• [PROBLEM REQUIREMENTS] What is needed is a copy of each line in the listing below that contains "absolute".

• [DATASET SECTION]

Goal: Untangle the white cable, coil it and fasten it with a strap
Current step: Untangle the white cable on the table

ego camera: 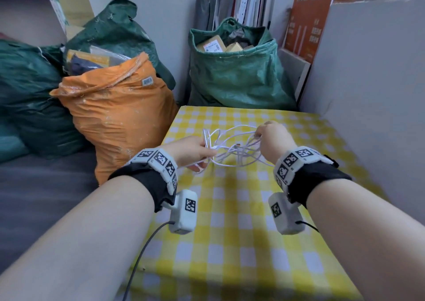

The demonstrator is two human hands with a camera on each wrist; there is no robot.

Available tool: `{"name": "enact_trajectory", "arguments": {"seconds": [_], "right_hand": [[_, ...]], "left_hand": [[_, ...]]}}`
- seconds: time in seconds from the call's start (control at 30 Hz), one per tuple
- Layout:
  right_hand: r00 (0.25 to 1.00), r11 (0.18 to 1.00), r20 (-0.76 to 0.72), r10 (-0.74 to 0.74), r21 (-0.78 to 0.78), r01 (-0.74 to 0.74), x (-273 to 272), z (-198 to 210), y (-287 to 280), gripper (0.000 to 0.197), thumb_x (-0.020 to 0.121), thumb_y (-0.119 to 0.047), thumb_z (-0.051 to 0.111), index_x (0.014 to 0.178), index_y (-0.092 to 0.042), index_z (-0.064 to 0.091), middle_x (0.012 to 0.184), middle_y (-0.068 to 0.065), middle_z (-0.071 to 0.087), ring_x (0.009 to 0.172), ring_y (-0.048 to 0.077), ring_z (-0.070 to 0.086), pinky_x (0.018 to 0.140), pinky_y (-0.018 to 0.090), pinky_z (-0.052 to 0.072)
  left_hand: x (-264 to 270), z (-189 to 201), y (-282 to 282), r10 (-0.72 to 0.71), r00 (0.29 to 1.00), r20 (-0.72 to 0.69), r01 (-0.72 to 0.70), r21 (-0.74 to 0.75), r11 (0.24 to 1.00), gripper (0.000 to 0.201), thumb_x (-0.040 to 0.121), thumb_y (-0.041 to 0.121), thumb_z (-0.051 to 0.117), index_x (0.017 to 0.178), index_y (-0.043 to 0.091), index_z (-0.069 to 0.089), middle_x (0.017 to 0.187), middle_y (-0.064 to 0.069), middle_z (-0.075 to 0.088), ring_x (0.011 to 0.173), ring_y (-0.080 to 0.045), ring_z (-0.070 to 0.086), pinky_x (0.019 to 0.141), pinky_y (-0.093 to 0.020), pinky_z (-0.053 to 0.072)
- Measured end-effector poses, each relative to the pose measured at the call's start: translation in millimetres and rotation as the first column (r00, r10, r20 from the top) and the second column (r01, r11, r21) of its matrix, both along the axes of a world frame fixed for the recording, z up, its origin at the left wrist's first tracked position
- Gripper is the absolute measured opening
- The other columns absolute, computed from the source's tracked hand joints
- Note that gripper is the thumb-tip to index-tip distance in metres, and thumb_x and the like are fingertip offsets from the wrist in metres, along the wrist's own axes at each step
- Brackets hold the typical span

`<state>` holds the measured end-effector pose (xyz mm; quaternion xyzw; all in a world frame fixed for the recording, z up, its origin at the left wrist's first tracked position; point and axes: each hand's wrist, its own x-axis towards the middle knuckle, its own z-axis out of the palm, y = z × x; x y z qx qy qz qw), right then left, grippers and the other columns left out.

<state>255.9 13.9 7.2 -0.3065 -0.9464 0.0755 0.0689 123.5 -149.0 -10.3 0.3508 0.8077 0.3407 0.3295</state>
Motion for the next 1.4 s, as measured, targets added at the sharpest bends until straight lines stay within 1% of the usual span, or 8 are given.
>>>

• [ANSWER AREA]
- Gripper is the absolute measured opening
- The other columns absolute, computed from the source's tracked hand joints

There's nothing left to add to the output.